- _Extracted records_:
*** Begin section ***
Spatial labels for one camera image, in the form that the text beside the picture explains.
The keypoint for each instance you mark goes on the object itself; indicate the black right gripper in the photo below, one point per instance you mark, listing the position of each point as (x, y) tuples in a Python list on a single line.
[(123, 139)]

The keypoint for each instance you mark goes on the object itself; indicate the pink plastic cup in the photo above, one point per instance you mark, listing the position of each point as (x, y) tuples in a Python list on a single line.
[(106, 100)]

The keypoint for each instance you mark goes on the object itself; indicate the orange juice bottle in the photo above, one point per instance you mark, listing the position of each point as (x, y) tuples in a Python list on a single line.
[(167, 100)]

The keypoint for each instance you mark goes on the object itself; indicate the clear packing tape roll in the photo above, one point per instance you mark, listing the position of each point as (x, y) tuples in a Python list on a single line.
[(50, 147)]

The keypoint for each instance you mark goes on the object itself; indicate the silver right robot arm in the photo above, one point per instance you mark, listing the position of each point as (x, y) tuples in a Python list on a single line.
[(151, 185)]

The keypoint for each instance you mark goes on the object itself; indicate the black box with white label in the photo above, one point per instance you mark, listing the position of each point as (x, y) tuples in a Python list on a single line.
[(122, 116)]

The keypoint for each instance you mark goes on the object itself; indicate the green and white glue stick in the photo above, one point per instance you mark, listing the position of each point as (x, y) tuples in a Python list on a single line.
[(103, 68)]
*** End section ***
- _Your assignment_: Word for word, transcribe each record.

- _Response box_:
Spatial labels for one camera image, in the form that the text beside the picture explains.
The keypoint for each instance you mark goes on the object itself; indicate the black right gripper in the photo below, one point per instance you mark, listing the position of each point as (x, y) tuples in a Python list on a single line.
[(123, 139)]

The keypoint for each instance you mark goes on the object itself; indicate the pink plastic cup in the photo above, one point per instance you mark, listing the position of each point as (x, y) tuples in a Python list on a single line.
[(106, 100)]

The keypoint for each instance you mark goes on the object itself; indicate the orange juice bottle in the photo above, one point per instance you mark, listing the position of each point as (x, y) tuples in a Python list on a single line.
[(167, 100)]

The keypoint for each instance you mark goes on the object itself; indicate the clear packing tape roll in the photo above, one point per instance you mark, listing the position of each point as (x, y) tuples in a Python list on a single line.
[(50, 147)]

The keypoint for each instance you mark goes on the object itself; indicate the silver right robot arm in the photo above, one point per instance you mark, listing the position of each point as (x, y) tuples in a Python list on a single line.
[(151, 185)]

The keypoint for each instance you mark goes on the object itself; indicate the black box with white label in the photo above, one point per instance you mark, listing the position of each point as (x, y) tuples in a Python list on a single line.
[(122, 116)]

The keypoint for each instance you mark goes on the object itself; indicate the green and white glue stick in the photo above, one point per instance you mark, listing the position of each point as (x, y) tuples in a Python list on a single line.
[(103, 68)]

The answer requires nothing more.